Among the lines below, copy exactly those from the one with "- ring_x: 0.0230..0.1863" through the one with "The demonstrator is", counting both ends.

::: Data section

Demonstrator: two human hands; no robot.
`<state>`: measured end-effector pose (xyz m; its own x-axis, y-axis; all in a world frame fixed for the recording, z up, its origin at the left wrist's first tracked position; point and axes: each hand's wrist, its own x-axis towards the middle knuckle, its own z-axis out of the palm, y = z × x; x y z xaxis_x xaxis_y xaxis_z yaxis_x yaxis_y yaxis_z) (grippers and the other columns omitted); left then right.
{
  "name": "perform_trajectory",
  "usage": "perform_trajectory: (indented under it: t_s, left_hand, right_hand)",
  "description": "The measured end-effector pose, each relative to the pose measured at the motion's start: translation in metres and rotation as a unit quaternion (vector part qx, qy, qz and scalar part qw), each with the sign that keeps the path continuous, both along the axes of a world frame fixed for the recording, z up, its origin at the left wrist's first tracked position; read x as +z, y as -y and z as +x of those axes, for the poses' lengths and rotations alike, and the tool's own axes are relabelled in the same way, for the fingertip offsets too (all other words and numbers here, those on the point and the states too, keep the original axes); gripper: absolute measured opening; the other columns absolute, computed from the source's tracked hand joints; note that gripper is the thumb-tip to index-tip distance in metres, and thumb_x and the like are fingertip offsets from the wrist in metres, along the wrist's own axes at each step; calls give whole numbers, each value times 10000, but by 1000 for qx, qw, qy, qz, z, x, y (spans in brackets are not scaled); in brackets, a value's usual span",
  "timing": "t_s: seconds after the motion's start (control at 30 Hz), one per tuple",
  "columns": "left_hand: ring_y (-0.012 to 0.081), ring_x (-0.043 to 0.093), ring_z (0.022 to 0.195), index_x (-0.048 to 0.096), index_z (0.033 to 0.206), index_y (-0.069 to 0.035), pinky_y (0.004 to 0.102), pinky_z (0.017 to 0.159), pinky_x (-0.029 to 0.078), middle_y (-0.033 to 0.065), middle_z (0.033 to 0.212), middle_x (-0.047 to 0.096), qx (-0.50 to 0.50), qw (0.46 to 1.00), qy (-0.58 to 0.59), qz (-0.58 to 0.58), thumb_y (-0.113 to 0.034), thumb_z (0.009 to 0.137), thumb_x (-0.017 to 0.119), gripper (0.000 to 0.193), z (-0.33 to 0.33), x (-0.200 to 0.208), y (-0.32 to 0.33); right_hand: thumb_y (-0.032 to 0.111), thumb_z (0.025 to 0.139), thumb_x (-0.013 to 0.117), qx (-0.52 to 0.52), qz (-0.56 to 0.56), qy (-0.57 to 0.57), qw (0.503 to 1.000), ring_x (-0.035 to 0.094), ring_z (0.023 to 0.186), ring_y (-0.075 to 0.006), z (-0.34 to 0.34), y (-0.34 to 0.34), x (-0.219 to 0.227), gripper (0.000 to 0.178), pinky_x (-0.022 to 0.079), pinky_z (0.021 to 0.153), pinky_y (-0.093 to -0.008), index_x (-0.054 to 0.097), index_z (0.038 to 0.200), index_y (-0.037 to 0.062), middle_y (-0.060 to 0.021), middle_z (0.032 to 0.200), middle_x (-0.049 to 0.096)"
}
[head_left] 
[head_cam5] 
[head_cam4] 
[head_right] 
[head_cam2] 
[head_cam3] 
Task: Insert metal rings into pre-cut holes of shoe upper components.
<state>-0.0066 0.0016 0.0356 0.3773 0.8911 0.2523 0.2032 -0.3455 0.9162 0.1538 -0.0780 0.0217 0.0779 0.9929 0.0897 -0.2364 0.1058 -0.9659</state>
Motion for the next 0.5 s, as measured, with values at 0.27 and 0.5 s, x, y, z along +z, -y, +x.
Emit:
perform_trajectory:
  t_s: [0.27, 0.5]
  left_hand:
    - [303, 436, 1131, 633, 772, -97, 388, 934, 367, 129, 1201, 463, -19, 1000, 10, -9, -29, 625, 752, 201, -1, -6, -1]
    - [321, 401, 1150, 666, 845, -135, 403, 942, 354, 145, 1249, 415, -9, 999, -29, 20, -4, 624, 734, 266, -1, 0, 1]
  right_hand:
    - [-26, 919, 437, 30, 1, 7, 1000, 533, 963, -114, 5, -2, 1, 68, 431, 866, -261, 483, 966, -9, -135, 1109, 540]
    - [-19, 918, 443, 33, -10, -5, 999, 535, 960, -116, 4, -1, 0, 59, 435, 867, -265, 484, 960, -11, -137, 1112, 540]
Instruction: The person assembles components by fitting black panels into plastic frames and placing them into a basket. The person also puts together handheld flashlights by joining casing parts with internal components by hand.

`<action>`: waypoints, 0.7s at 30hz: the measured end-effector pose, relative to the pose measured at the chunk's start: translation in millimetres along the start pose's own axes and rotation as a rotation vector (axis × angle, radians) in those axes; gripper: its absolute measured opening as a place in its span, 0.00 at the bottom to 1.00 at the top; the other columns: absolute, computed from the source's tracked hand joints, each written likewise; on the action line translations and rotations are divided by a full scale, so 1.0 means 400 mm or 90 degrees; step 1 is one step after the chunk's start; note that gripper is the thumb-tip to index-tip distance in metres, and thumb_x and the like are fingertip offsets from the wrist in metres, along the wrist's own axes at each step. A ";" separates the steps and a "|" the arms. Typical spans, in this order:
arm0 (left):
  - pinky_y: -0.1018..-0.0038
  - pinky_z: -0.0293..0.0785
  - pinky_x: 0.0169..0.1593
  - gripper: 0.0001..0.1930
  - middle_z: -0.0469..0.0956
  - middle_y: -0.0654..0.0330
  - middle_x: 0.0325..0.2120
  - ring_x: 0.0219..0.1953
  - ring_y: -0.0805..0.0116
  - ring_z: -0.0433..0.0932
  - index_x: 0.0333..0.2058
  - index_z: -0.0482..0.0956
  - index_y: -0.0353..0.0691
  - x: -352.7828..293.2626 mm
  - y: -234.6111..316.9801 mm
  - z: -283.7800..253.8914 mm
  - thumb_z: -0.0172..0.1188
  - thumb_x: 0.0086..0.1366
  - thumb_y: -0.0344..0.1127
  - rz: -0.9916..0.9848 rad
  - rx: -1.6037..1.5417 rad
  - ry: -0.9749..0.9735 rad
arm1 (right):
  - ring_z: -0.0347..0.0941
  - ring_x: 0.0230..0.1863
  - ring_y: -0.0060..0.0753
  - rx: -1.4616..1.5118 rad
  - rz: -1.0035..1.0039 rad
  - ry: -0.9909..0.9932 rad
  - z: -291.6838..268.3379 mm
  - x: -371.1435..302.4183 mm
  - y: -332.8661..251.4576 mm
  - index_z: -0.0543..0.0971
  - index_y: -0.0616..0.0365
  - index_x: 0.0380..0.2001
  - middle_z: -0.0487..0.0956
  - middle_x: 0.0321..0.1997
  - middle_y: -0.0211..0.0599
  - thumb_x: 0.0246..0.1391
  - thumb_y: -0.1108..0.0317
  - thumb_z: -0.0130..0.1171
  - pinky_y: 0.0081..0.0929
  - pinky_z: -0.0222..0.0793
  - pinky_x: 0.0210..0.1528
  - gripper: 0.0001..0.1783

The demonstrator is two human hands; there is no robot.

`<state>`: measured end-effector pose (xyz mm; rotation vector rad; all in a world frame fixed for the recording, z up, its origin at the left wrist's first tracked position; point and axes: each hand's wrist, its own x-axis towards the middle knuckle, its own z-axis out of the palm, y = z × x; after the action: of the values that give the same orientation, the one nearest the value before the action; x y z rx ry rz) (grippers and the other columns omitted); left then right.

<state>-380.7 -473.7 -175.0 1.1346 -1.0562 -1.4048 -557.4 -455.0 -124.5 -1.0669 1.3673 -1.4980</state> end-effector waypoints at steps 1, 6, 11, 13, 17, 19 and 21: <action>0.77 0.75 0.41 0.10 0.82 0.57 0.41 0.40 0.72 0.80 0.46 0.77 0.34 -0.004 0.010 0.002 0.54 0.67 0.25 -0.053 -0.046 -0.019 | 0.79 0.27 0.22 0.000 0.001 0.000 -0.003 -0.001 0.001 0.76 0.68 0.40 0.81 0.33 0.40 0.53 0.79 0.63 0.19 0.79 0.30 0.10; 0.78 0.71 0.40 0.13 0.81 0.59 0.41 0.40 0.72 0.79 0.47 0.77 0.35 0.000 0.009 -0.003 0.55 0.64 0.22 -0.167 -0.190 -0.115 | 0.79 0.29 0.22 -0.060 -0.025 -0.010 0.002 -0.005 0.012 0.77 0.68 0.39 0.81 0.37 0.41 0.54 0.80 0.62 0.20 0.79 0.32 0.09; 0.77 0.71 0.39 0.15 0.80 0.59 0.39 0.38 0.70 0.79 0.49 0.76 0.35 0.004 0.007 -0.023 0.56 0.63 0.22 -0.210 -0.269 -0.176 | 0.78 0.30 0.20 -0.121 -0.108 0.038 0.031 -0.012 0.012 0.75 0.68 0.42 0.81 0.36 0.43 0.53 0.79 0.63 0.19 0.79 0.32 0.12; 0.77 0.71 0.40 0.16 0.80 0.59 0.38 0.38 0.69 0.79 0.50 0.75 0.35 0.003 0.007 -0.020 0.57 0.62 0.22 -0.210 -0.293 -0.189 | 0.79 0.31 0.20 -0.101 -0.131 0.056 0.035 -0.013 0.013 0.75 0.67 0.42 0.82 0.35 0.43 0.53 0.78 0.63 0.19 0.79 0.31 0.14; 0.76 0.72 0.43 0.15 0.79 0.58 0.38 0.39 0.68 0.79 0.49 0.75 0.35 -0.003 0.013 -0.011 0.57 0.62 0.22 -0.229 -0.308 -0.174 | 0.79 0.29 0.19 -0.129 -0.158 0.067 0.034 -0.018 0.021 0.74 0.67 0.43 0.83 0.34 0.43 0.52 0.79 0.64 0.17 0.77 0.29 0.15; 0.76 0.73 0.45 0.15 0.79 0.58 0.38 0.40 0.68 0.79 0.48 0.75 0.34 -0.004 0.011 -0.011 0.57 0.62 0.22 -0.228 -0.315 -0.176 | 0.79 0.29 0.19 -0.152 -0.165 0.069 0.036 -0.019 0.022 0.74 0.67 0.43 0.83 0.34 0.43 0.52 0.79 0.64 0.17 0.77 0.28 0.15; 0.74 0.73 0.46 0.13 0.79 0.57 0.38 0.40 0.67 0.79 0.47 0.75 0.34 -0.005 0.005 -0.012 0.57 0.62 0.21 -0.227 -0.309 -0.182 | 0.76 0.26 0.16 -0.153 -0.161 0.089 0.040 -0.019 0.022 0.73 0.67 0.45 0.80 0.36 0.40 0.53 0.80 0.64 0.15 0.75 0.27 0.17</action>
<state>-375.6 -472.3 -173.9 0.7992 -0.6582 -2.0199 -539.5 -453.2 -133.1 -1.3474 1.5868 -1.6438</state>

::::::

Task result:
  - ring_x: 0.0230..0.1863
  - ring_y: -0.0060..0.0753
  - rx: -1.4616..1.5118 rad
  - rz: -1.0035..1.0039 rad
  - ry: -0.9909..0.9932 rad
  - z: -291.6838..268.3379 mm
  - x: -371.1435..302.4183 mm
  - y: -332.8661..251.4576 mm
  - index_z: -0.0543..0.0971
  - index_y: -0.0616..0.0365
  - index_x: 0.0380..0.2001
  - middle_z: -0.0487..0.0956
  - middle_x: 0.0321..0.1997
  - middle_y: -0.0211..0.0599
  - thumb_x: 0.0246..0.1391
  - thumb_y: -0.1108..0.0317
  - thumb_z: -0.0130..0.1171
  - pinky_y: 0.0081..0.0929
  - pinky_z: -0.0222..0.0793
  - pinky_x: 0.0210..0.1528
  - gripper: 0.0001..0.1783

The demonstrator is two human hands; there is no robot.

This output completes the exercise.